(Items from a data source)
════════════════════
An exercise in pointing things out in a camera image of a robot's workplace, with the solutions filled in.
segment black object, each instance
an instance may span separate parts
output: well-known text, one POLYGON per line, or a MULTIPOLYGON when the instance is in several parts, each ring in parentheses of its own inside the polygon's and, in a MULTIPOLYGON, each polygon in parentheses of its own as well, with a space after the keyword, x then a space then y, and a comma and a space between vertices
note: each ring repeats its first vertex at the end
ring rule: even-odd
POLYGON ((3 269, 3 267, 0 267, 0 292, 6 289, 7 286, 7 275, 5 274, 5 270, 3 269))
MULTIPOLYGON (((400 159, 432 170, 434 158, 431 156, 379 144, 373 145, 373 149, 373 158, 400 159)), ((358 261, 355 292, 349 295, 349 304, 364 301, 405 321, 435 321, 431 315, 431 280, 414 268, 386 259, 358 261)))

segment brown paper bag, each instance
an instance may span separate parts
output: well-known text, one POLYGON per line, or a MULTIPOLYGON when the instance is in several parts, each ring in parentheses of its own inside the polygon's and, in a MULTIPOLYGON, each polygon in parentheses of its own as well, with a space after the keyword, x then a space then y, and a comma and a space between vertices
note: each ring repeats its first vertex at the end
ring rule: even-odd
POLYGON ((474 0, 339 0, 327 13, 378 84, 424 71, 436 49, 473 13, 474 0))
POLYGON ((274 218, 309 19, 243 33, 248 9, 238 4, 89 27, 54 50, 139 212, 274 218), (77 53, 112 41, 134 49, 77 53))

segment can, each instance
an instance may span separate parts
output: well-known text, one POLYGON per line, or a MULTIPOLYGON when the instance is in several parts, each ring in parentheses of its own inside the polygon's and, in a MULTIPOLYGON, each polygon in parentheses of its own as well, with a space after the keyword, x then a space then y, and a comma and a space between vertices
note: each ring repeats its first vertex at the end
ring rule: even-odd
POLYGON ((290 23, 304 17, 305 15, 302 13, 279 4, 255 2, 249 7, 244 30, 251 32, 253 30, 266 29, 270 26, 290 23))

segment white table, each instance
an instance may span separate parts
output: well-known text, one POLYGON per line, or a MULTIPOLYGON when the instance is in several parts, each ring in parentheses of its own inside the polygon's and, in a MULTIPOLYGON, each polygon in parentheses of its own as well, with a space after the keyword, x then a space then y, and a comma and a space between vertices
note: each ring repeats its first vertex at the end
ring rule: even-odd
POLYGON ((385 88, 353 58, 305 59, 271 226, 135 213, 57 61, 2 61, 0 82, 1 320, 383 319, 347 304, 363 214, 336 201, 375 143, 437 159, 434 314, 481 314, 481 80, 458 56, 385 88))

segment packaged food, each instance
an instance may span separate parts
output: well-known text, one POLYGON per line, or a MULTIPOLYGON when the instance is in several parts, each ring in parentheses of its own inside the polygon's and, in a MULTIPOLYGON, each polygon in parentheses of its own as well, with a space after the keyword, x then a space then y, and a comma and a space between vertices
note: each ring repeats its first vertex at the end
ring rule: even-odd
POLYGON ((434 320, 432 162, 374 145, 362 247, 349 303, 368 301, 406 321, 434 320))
════════════════════
**What is being asked:** A copy of each line above that holds the word "segment" is the expected answer.

**Solution to the problem:**
segment black object, each instance
segment brown paper bag, each instance
segment can, each instance
segment white table, each instance
segment packaged food, each instance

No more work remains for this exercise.